Opened 2 years ago

Closed 8 months ago

#21588 closed enhancement (fixed)

Rewrite the censorship detector used by the Tor Metrics website in Java

Reported by: karsten Owned by: karsten
Priority: Medium Milestone:
Component: Metrics/Statistics Version:
Severity: Normal Keywords: metrics-2018
Cc: metrics-team Actual Points:
Parent ID: Points:
Reviewer: Sponsor:

Description

The censorship detector written by George Danezis in 2011 is the only part of the Tor Metrics website that is written in Python. We should consider rewriting it in Java in order to integrate it more closely into the rest of the Tor Metrics website code. This is also related to #19754.

iwakeh, want to comment on whether this makes sense or not, before somebody else comes and picks this up?

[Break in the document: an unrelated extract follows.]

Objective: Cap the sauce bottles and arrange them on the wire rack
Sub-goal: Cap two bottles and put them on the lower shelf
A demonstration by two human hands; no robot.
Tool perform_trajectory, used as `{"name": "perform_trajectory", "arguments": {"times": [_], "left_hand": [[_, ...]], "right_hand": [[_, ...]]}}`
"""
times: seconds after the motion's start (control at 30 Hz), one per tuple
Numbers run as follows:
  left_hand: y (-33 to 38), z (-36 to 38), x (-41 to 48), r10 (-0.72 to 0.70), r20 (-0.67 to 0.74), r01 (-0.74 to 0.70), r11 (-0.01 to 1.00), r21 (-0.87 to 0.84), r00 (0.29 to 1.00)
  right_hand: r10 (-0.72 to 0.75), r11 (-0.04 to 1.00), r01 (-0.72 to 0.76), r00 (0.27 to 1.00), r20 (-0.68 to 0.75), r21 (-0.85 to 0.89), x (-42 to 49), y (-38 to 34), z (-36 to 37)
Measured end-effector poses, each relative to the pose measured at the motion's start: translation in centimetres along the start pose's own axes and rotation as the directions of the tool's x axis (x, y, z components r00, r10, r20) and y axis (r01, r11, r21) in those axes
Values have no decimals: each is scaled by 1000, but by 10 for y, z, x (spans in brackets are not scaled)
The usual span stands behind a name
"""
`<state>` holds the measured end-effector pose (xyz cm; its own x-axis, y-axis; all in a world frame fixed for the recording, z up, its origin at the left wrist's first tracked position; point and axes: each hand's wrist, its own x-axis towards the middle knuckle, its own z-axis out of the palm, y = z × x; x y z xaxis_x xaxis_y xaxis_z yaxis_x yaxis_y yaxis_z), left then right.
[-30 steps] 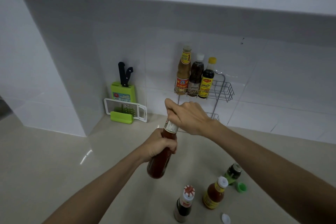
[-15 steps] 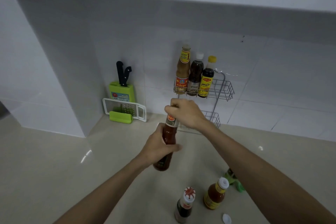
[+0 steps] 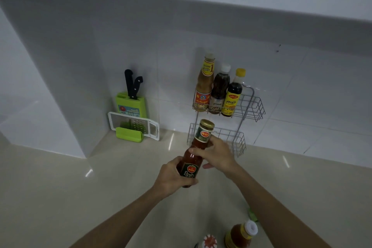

(The following thoughts depend on whether we reach consensus in the metrics team that this is even a good idea.)

The first step of this rewrite should be to create a minimal setup of the Python file that doesn't require setting up an own instance of the Tor Metrics website. I'll attach a compressed version of the input file userstats-detector.csv to this ticket. Running the Python version should be as simple as downloading that attachment and the two Python files detector.py and country_info.py from metrics-web's clients module and running:

unxz userstats-detector.csv.xz
python detector.py

That command should run for a few minutes and produce a couple of files including userstats-ranges.csv, which is the only output file we care about:

date,country,minusers,maxusers
2011-09-08,a1,559.698186453,1399.64885163
2011-09-09,a1,469.497090181,1451.46081727
2011-09-11,a1,639.857484235,1457.19233381
2011-09-12,a1,597.260782974,1312.46735446
[...]

Step two could be to throw out any unused code that is not required to produce this output file. Ideally, this would happen in one or more separate commits.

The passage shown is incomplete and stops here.